Loneliness is a complex issue. It is not simply an issue of feeling socially isolated or not having relationally close connections with people. Loneliness can happen anywhere or at anytime. It hits the extrovert and introvert alike; the wildly successful individual or the individual who’s on the struggle bus; the individual who’s prospering materially and the individual who’s simply attempting to make ends meet each month. Loneliness is no respecter of persons.

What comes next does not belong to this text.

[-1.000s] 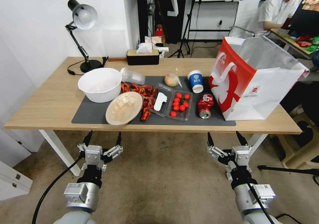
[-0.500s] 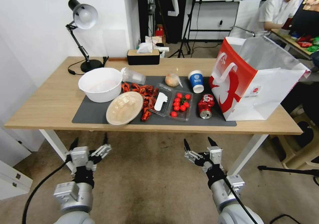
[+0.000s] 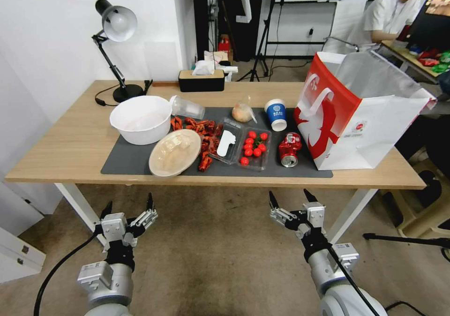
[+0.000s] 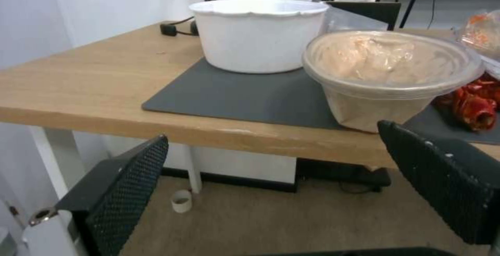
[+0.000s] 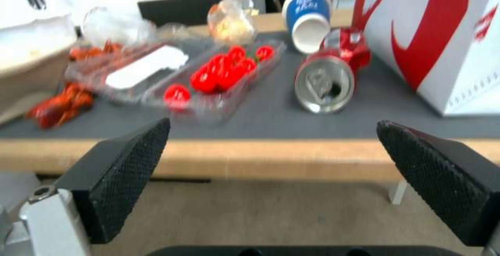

Paul Maxwell in his book, When Your Twenties Are Darker Than You Expected, writes that loneliness happens for many reasons. He gives five. First, loneliness can happen because of our ability to remember. We remember love and community, and there are times where one or both are blatantly absent. Second, loneliness can actually happen because of sinful decisions, rendering our loneliness as something that stares back at us in the mirror with a harsh denunciation, “you’re to blame.” Third, loneliness can be attributed to spiritual warfare. The Bible tells us that the devil roams the earth looking for people to pounce on and devour (1 Peter 5:8). Fourth, loneliness can occur because of transitions in our life. And fifth, loneliness manifests itself when an individual is left to despair crying out “I can’t find a way out,” “I don’t want to die alone,” or “I don’t want to feel this way forever” (44).
So what do we do with loneliness? Where do we go with it? How do we fight against it or at least live biblically informed regarding the all-too-common issue of loneliness?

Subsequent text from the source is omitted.